Submitted by Sittes t3_y20hu5 in askscience
kilotesla t1_is3hzrm wrote
There isn't a direct analogy, but if we zoom way out and describe cavitation as a nonlinear effect that occurs when the amplitude of a disturbance gets too big (in the case of cavitation to large a magnitude of negative pressure relative to the pressure at rest), there are certainly nonlinear effects that occur when the amplitude of an electromagnetic wave is too large. Principally, dielectric breakdown which includes arcing in air and breakdown of solid insulators as well. Electromagnetic design for high power operation often includes avoiding dielectric breakdown, similar to how fluid designs often need to avoid cavitation.
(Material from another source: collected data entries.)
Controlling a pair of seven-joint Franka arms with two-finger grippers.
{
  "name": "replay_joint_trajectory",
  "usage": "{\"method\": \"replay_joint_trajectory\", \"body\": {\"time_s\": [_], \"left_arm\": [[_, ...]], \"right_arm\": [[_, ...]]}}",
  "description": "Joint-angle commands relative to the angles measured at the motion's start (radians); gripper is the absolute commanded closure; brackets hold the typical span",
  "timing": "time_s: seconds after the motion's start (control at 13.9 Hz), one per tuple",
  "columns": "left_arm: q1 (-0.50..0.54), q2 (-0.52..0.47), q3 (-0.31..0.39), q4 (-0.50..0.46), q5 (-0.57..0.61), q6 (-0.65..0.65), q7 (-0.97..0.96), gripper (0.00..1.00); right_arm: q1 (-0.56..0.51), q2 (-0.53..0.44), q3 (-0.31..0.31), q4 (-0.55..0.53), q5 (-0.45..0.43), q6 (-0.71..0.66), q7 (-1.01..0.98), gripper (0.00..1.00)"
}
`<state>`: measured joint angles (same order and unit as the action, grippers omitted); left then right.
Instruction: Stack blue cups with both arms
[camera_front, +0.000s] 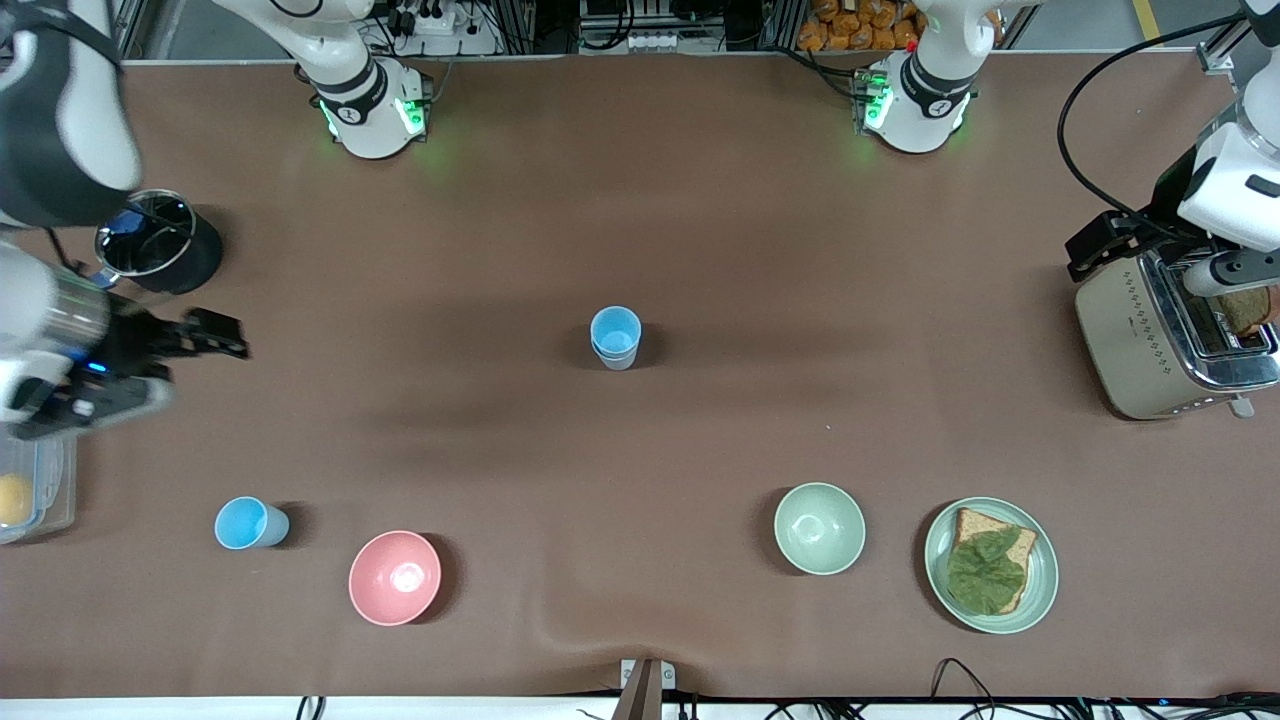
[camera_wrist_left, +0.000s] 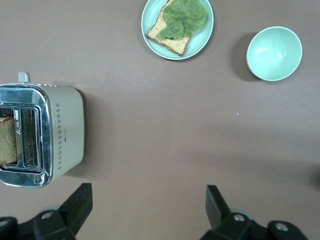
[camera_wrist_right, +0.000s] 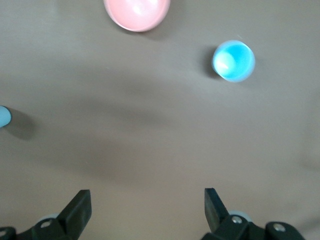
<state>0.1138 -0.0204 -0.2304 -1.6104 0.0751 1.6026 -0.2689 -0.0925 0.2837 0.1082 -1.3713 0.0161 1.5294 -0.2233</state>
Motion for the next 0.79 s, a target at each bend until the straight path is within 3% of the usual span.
{"method": "replay_joint_trajectory", "body": {"time_s": [0.0, 0.29, 0.72], "left_arm": [[0.013, 0.004, -0.004, 0.015, -0.026, -0.006, 0.049, 0.0], [0.015, 0.004, 0.003, 0.015, -0.026, -0.006, 0.086, 0.0], [0.036, -0.007, 0.003, 0.015, -0.078, -0.009, 0.086, 0.0]], "right_arm": [[0.048, -0.084, -0.108, -0.041, 0.03, -0.05, 0.018, 0.0], [0.053, -0.158, -0.151, -0.051, 0.028, -0.144, 0.044, 0.0], [0.069, -0.251, -0.15, -0.095, 0.031, -0.15, 0.167, 0.0]]}}
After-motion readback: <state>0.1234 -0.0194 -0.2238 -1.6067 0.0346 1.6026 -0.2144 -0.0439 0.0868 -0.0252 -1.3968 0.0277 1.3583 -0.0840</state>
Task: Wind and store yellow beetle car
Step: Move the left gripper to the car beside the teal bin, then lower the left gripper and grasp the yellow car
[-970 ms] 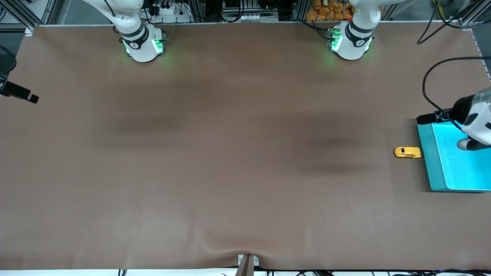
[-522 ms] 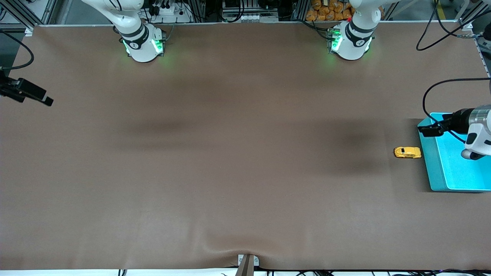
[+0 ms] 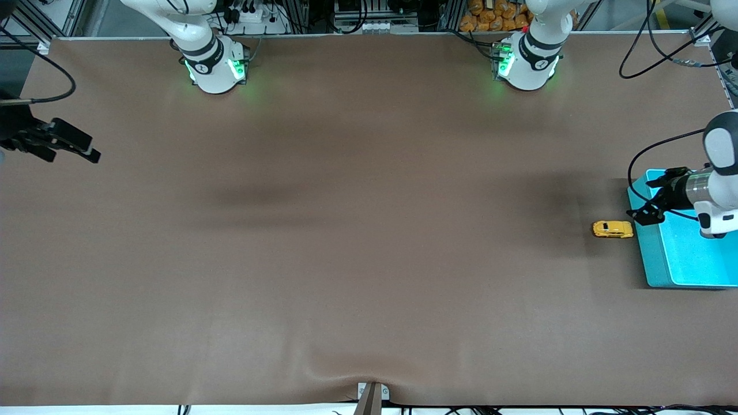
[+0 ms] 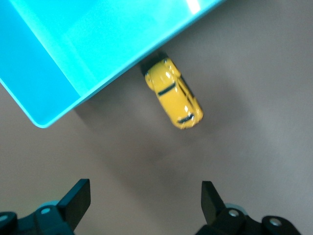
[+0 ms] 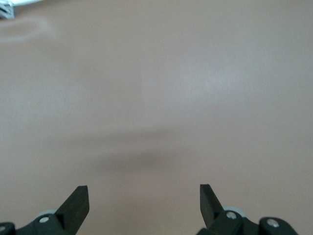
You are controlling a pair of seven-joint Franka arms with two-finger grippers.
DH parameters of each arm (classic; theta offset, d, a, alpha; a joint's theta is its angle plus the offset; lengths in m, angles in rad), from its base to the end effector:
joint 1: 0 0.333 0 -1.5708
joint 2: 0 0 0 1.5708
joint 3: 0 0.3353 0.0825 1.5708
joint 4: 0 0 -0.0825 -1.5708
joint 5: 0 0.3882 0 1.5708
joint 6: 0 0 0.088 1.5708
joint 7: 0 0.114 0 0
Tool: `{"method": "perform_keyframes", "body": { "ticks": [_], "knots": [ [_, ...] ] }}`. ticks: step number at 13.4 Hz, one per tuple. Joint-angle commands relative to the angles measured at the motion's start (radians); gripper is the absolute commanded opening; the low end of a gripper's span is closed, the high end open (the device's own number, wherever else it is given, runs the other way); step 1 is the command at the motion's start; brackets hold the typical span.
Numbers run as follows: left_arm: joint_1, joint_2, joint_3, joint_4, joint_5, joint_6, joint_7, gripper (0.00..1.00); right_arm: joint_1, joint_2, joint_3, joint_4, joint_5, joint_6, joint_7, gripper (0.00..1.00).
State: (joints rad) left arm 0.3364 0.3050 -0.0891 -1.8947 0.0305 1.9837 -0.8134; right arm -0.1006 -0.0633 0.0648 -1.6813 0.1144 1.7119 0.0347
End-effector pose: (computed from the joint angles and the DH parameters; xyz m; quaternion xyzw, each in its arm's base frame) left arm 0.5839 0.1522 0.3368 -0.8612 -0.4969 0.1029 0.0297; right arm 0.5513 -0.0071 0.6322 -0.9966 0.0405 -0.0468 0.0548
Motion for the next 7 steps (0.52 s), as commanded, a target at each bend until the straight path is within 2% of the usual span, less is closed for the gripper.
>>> {"method": "perform_keyframes", "body": {
  "ticks": [1, 4, 6, 7],
  "knots": [
    [0.050, 0.037, -0.011, -0.012, 0.020, 0.124, -0.204, 1.00, 0.007, -0.123, 0.001, -0.171, -0.010, 0.118, -0.018, 1.00],
    [0.098, 0.062, -0.011, -0.023, 0.010, 0.214, -0.325, 1.00, 0.007, -0.163, 0.001, -0.182, -0.010, 0.132, -0.021, 1.00],
    [0.098, 0.077, -0.011, -0.059, 0.009, 0.289, -0.360, 1.00, 0.016, -0.167, 0.009, -0.202, -0.091, 0.129, -0.021, 1.00],
    [0.098, 0.075, -0.011, -0.087, 0.009, 0.325, -0.363, 1.00, 0.016, -0.165, 0.009, -0.202, -0.104, 0.130, -0.021, 1.00]
  ]
}}
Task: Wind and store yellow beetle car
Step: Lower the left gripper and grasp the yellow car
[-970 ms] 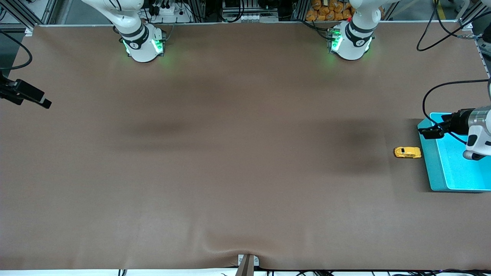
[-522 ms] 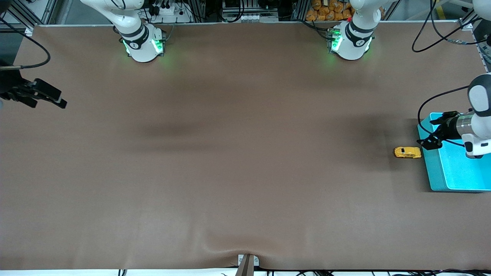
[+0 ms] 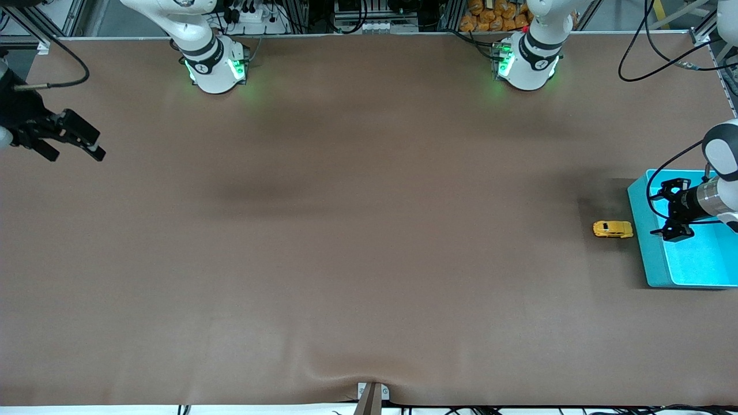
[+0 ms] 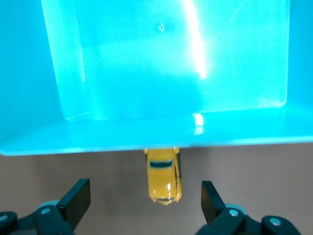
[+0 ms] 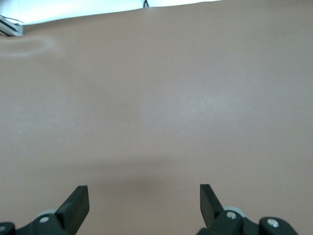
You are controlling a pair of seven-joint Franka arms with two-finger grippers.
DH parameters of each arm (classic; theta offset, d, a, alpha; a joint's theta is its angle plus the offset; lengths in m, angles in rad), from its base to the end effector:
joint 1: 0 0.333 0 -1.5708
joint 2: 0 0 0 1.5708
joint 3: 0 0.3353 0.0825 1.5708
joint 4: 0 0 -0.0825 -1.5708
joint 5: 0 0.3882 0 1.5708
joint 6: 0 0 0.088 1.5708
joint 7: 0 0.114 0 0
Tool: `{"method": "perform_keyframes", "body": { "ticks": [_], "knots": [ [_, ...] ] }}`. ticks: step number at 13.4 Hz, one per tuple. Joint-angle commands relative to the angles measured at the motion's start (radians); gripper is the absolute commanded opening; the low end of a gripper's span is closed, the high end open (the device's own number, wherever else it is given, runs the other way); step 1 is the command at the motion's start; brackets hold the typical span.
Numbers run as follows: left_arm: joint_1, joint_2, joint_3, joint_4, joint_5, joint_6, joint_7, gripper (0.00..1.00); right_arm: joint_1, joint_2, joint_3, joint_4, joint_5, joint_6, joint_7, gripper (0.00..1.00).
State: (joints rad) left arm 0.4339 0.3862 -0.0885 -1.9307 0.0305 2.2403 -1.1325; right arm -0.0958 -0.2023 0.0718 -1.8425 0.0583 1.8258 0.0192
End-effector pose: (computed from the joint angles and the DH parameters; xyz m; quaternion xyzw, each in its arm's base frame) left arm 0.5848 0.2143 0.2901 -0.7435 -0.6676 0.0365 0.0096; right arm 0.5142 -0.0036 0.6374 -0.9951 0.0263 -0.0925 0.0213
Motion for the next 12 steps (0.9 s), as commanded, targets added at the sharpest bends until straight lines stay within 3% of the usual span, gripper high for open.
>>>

That's often in high voltage transmission lines and other equipment for the power grid, but most of that design is quasi-static rather than being explicitly in the domain of wave effects. But in high power radio transmitters, the need for good impedance matching at each end of a line going from, for example, a transmitter at the base of the tower to an antenna at the top, is directly linked to the need to avoid standing wave effects that lead to high electric fields and dielectric breakdown. The effect is quantified by the standing wave ratio (SWR), which, when it's high, means that the peak electric field is higher than it needs to be by that factor.
Sittes OP t1_it6r1gz wrote
Thank you, really interesting & appreciated!!